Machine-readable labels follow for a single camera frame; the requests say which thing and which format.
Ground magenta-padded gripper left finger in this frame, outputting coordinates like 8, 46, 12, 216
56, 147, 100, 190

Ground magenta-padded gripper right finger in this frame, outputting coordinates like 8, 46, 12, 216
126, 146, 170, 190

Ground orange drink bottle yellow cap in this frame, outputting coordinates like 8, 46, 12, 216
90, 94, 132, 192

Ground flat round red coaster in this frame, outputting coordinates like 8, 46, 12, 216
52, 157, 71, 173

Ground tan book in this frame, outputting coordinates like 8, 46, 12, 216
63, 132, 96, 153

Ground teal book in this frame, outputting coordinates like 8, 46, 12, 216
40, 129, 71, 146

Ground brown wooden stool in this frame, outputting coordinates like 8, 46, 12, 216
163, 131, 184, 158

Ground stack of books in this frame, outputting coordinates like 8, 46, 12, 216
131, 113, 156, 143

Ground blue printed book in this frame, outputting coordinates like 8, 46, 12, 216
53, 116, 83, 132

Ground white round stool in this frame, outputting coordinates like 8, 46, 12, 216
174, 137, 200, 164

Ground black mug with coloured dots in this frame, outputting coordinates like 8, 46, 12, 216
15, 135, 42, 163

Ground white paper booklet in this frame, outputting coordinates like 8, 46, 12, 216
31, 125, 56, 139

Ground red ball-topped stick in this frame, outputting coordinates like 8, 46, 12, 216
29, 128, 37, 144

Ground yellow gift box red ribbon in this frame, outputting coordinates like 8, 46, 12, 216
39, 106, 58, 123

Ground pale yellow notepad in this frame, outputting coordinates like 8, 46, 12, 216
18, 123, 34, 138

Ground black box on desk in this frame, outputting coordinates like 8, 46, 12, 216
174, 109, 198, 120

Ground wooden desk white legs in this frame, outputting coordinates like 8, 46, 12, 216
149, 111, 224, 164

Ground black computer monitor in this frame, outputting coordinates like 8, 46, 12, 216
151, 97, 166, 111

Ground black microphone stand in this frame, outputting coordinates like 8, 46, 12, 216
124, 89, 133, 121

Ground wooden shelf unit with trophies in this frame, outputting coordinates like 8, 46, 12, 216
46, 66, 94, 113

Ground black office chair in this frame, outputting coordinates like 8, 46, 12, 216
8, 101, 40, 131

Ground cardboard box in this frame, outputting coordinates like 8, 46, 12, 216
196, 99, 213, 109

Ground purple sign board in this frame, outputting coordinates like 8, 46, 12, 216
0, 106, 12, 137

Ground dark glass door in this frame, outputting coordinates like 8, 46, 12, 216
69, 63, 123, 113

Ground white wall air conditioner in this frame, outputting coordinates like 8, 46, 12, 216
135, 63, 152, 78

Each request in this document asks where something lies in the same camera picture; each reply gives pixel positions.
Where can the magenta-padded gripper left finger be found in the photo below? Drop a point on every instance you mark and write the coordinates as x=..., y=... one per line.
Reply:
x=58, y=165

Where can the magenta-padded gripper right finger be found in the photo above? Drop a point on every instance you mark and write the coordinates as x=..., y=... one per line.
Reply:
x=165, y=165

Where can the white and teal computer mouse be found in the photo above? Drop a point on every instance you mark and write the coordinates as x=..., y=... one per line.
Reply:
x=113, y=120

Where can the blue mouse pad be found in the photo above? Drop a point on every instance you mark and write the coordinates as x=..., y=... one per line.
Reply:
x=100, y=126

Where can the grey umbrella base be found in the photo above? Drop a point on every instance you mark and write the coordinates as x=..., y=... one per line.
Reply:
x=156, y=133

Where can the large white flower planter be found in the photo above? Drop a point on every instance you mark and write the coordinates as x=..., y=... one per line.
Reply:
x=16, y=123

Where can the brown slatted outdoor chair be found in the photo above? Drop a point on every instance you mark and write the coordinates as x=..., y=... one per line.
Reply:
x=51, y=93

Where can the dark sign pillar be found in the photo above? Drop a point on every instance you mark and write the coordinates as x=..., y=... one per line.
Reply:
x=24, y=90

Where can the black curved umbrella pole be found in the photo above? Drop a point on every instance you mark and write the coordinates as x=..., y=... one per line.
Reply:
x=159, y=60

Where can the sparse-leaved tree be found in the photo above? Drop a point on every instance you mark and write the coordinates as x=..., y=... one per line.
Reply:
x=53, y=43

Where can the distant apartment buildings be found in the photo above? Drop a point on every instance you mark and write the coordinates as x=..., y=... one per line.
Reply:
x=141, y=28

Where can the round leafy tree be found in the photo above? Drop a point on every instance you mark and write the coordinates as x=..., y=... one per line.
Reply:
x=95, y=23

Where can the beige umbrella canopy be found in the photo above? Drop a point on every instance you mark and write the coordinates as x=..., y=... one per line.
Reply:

**TASK REQUIREMENTS**.
Looking at the entries, work out how many lines include the word "camera" and give the number by itself.

**EXPECTED ANSWER**.
2